*Work to complete*
Would you please transcribe the entire listing exactly?

*Information provided*
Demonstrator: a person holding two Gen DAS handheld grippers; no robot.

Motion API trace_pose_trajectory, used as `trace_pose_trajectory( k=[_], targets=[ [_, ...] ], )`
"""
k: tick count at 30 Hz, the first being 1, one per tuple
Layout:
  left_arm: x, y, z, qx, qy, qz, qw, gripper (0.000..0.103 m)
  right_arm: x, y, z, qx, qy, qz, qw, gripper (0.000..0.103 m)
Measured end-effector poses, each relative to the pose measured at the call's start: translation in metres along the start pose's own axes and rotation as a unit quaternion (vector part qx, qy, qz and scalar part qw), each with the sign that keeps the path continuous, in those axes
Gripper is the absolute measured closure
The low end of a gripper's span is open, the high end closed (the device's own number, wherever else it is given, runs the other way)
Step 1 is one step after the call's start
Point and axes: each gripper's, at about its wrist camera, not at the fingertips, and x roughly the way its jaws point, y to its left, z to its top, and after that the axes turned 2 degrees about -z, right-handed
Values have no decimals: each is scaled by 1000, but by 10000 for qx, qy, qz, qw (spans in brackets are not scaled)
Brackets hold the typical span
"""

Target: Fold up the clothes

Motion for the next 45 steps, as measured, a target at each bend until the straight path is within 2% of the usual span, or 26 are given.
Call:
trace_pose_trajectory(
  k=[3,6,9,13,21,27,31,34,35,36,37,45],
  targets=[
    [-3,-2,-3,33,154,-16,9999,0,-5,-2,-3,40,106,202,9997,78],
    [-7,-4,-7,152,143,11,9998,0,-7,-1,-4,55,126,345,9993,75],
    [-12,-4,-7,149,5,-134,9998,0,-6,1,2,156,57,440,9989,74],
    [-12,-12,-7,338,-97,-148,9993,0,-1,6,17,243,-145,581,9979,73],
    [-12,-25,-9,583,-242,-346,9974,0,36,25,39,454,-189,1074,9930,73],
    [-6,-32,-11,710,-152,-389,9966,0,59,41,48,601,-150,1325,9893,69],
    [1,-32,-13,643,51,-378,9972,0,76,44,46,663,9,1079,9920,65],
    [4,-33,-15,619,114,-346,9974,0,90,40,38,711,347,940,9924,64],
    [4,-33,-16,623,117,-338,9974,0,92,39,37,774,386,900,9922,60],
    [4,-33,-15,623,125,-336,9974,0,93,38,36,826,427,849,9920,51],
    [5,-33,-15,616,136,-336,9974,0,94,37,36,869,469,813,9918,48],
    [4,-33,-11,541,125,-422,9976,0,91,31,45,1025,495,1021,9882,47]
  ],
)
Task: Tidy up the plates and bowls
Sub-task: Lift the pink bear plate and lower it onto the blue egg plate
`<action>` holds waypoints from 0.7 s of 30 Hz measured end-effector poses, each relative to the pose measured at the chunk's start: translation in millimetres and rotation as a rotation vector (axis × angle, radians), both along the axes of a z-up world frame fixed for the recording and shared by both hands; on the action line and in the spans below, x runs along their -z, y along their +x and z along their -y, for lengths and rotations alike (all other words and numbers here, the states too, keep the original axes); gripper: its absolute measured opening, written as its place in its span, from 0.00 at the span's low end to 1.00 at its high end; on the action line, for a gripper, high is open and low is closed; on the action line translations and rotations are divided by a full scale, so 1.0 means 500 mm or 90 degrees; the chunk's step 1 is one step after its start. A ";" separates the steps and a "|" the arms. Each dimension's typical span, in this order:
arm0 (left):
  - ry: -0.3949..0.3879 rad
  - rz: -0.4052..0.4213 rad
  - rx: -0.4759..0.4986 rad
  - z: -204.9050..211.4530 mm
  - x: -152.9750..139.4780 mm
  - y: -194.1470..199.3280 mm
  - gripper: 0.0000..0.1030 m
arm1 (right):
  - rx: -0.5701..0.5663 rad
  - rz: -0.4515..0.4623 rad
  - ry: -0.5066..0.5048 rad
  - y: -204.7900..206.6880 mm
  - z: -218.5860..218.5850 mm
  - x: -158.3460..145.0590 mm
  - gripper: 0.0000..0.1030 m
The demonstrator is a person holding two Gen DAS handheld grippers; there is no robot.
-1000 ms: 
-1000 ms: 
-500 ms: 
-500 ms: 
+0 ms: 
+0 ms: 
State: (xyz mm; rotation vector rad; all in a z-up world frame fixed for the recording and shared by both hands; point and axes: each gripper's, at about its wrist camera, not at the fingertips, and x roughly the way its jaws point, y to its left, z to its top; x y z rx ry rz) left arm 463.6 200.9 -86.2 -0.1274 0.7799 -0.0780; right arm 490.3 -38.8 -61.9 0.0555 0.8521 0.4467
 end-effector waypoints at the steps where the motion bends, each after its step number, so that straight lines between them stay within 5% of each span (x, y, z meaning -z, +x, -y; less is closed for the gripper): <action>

*Solution to this problem*
Demonstrator: a person holding two Gen DAS handheld grippers; no robot.

Motion API trace_pose_trajectory, used as `trace_pose_trajectory( k=[_], targets=[ [_, ...] ], )`
"""
k: tick count at 30 Hz, the first being 1, one per tuple
Layout:
  left_arm: x, y, z, qx, qy, qz, qw, gripper (0.000..0.103 m)
  right_arm: x, y, z, qx, qy, qz, qw, gripper (0.000..0.103 m)
Measured end-effector poses, each relative to the pose measured at the call's start: translation in metres along the start pose's own axes and rotation as a unit quaternion (vector part qx, qy, qz and scalar part qw), each with the sign that keeps the path continuous, in those axes
Gripper is the absolute measured closure
The low end of a gripper's span is open, the high end closed (the device's own number, wherever else it is given, runs the other way)
Step 1 is one step after the call's start
Point and axes: each gripper's, at about its wrist camera, not at the fingertips, and x roughly the way its jaws point, y to its left, z to its top, and after that the axes turned 2 degrees about -z, right-handed
Values have no decimals: each is scaled by 1000, but by 10000 for qx, qy, qz, qw (spans in brackets are not scaled)
Brackets hold the typical span
"""

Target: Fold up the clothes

Motion for the next 45 steps, as measured, a target at each bend until the straight path is within 2% of the usual span, or 26 are given.
Call:
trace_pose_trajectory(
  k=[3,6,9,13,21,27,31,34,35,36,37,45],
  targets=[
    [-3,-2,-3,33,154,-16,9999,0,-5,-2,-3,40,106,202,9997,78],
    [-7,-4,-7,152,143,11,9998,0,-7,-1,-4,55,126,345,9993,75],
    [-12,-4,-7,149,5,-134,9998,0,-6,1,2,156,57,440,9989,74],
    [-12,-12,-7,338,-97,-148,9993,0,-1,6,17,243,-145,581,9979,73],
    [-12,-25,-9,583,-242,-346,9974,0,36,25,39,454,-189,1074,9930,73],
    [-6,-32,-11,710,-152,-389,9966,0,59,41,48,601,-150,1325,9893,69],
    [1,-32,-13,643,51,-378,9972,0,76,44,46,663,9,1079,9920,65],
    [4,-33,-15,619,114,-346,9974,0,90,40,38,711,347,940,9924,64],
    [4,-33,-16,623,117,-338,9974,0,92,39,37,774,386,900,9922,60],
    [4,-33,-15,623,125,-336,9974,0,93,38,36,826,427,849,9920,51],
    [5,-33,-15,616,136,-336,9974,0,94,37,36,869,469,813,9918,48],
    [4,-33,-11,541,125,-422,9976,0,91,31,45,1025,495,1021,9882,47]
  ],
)
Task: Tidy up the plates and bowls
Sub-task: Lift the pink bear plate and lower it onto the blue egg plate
`<action>` holds waypoints from 0.7 s of 30 Hz measured end-effector poses, each relative to the pose measured at the chunk's start: translation in millimetres and rotation as a rotation vector (axis × angle, radians), both along the axes of a z-up world frame fixed for the recording and shared by both hands; on the action line and in the spans below, x runs along their -z, y along their +x and z along their -y, for lengths and rotations alike (all other words and numbers here, the states too, keep the original axes); gripper: its absolute measured opening, written as its place in its span, from 0.00 at the span's low end to 1.00 at its high end; on the action line, for a gripper, high is open and low is closed; on the action line translations and rotations are divided by a full scale, so 1.0 means 500 mm or 90 degrees; the chunk's step 1 is one step after its start. A ";" separates the steps and a "|" the arms. Each dimension's typical span, in this order:
arm0 (left):
  - ry: -0.3949..0.3879 rad
  - rz: -0.4052..0.4213 rad
  - rx: -0.4759..0.4986 rad
  - z: -204.9050..211.4530 mm
  - x: -152.9750..139.4780 mm
  - y: -194.1470..199.3280 mm
  - gripper: 0.0000..0.1030 m
arm1 (right):
  - rx: -0.5701..0.5663 rad
  - rz: -0.4515..0.4623 rad
  - ry: -0.5066..0.5048 rad
  - y: -204.7900..206.6880 mm
  - z: -218.5860..218.5850 mm
  - x: -158.3460..145.0590 mm
  - gripper: 0.0000..0.1030 m
The demonstrator is a person holding two Gen DAS handheld grippers; there is no robot.
-1000 ms: 
-1000 ms: 
-500 ms: 
-500 ms: 
+0 ms: 
+0 ms: 
State: (xyz mm; rotation vector rad; all in a z-up world frame fixed for the recording and shared by both hands; point and axes: each gripper's, at about its wrist camera, not at the fingertips, and x roughly the way its jaws point, y to its left, z to its top; x y z rx ry rz) left arm 463.6 200.9 -86.2 -0.1274 0.7799 -0.0780; right arm 490.3 -38.8 -61.9 0.0555 0.8521 0.4467
 end-effector waypoints at the steps where the motion bends, each after its step number, so that straight lines between them stay within 5% of each span (x, y, z meaning -z, +x, -y; less is closed for the gripper): <action>

That concludes the exercise.